_Task to carry out_
Leaving the images aside, transcribe all the data below exactly.

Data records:

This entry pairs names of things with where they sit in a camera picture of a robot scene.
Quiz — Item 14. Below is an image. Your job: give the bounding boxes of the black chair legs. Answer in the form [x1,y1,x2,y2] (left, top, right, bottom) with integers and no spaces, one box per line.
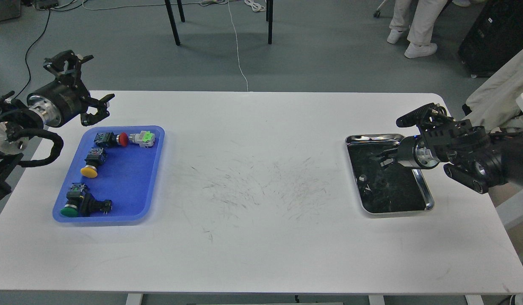
[164,0,274,46]

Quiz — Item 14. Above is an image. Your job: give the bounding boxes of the yellow pushbutton switch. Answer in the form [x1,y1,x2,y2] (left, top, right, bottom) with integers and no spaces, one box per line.
[80,147,107,178]

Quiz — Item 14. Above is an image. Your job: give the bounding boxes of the steel tray with black mat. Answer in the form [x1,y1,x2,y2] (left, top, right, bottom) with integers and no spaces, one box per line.
[345,133,435,216]

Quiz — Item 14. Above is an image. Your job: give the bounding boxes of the white floor cable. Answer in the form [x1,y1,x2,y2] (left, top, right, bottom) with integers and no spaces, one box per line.
[82,0,267,92]

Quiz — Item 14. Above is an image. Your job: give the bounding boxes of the red pushbutton switch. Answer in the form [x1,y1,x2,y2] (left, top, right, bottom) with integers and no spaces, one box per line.
[94,132,129,147]

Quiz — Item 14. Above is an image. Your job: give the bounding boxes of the green and white switch block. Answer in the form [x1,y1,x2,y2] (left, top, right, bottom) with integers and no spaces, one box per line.
[128,130,155,147]

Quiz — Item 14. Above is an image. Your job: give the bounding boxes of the green pushbutton switch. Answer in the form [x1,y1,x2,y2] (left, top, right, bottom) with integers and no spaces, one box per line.
[60,182,89,218]

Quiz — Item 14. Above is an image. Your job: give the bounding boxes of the blue plastic tray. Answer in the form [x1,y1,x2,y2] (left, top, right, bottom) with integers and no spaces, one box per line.
[53,125,165,226]

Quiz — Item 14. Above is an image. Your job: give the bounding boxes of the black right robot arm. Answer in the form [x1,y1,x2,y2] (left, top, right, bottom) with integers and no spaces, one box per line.
[372,103,523,194]

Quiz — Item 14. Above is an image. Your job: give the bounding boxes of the black floor cable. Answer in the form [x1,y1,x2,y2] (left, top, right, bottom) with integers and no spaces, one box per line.
[23,0,90,82]

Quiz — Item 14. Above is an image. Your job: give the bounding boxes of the beige cloth cover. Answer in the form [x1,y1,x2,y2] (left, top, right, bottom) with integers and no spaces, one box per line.
[463,49,523,133]

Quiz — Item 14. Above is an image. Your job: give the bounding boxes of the person in beige trousers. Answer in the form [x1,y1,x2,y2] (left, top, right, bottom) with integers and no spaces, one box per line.
[386,0,447,58]

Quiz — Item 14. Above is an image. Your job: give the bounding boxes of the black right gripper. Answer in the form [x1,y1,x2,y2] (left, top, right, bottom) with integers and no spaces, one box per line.
[368,136,440,170]

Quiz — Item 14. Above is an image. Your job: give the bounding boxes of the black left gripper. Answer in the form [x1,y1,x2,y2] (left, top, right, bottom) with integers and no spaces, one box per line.
[27,50,115,128]

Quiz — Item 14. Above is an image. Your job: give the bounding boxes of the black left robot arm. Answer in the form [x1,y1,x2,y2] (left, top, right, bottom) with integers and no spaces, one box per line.
[0,50,114,201]

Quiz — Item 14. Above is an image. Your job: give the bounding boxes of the black equipment case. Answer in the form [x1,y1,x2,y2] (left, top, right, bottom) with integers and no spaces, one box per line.
[457,0,523,78]

_Solution_
This entry pairs names of things with where they sit in a camera picture of a robot scene.
Quiz — Item 14. Below is an image. Your job: give the bounding boxes of the black chair legs. Answer in the form [x1,y1,x2,y2] (left, top, right, bottom) with integers and no spaces, one box per line.
[164,0,274,46]

Quiz — Item 14. Above is an image. Your job: give the bounding boxes of the yellow pushbutton switch. Answer in the form [x1,y1,x2,y2] (left, top, right, bottom) with integers and no spaces, one box per line.
[80,147,107,178]

Quiz — Item 14. Above is an image. Your job: give the bounding boxes of the steel tray with black mat. Answer in the form [x1,y1,x2,y2] (left, top, right, bottom) with integers and no spaces, one box per line.
[345,133,435,216]

Quiz — Item 14. Above is an image. Your job: give the bounding boxes of the white floor cable. Answer in the form [x1,y1,x2,y2] (left, top, right, bottom) with integers and no spaces, one box per line.
[82,0,267,92]

Quiz — Item 14. Above is an image. Your job: give the bounding boxes of the red pushbutton switch. Answer in the form [x1,y1,x2,y2] (left, top, right, bottom) with integers and no spaces, one box per line.
[94,132,129,147]

Quiz — Item 14. Above is an image. Your job: give the bounding boxes of the green and white switch block. Answer in the form [x1,y1,x2,y2] (left, top, right, bottom) with integers and no spaces, one box per line.
[128,130,155,147]

Quiz — Item 14. Above is an image. Your job: give the bounding boxes of the green pushbutton switch. Answer in the form [x1,y1,x2,y2] (left, top, right, bottom) with integers and no spaces, one box per line.
[60,182,89,218]

Quiz — Item 14. Above is an image. Your job: give the bounding boxes of the blue plastic tray. Answer in the form [x1,y1,x2,y2] (left, top, right, bottom) with integers and no spaces, one box per line.
[53,125,165,226]

Quiz — Item 14. Above is an image. Your job: give the bounding boxes of the black right robot arm. Answer in the form [x1,y1,x2,y2] (left, top, right, bottom) with integers and no spaces, one box per line.
[372,103,523,194]

Quiz — Item 14. Above is an image. Your job: give the bounding boxes of the black floor cable. Answer in the form [x1,y1,x2,y2] (left, top, right, bottom) with integers and no spaces, one box per line.
[23,0,90,82]

Quiz — Item 14. Above is an image. Your job: give the bounding boxes of the beige cloth cover. Answer in the form [x1,y1,x2,y2] (left, top, right, bottom) with integers and no spaces, one box per line.
[463,49,523,133]

Quiz — Item 14. Above is an image. Your job: give the bounding boxes of the person in beige trousers. Answer in the form [x1,y1,x2,y2] (left, top, right, bottom) with integers and no spaces, one box per line.
[386,0,447,58]

Quiz — Item 14. Above is an image. Your job: give the bounding boxes of the black right gripper. Answer in the form [x1,y1,x2,y2] (left, top, right, bottom) with integers and no spaces, one box per line.
[368,136,440,170]

Quiz — Item 14. Above is an image. Your job: give the bounding boxes of the black left gripper. Answer in the form [x1,y1,x2,y2] (left, top, right, bottom) with integers and no spaces, one box per line.
[27,50,115,128]

Quiz — Item 14. Above is an image. Your job: give the bounding boxes of the black left robot arm. Answer in the form [x1,y1,x2,y2] (left, top, right, bottom) with integers and no spaces, one box per line.
[0,50,114,201]

Quiz — Item 14. Above is an image. Your job: give the bounding boxes of the black equipment case. Answer in the form [x1,y1,x2,y2] (left, top, right, bottom) with integers and no spaces, one box per line.
[457,0,523,78]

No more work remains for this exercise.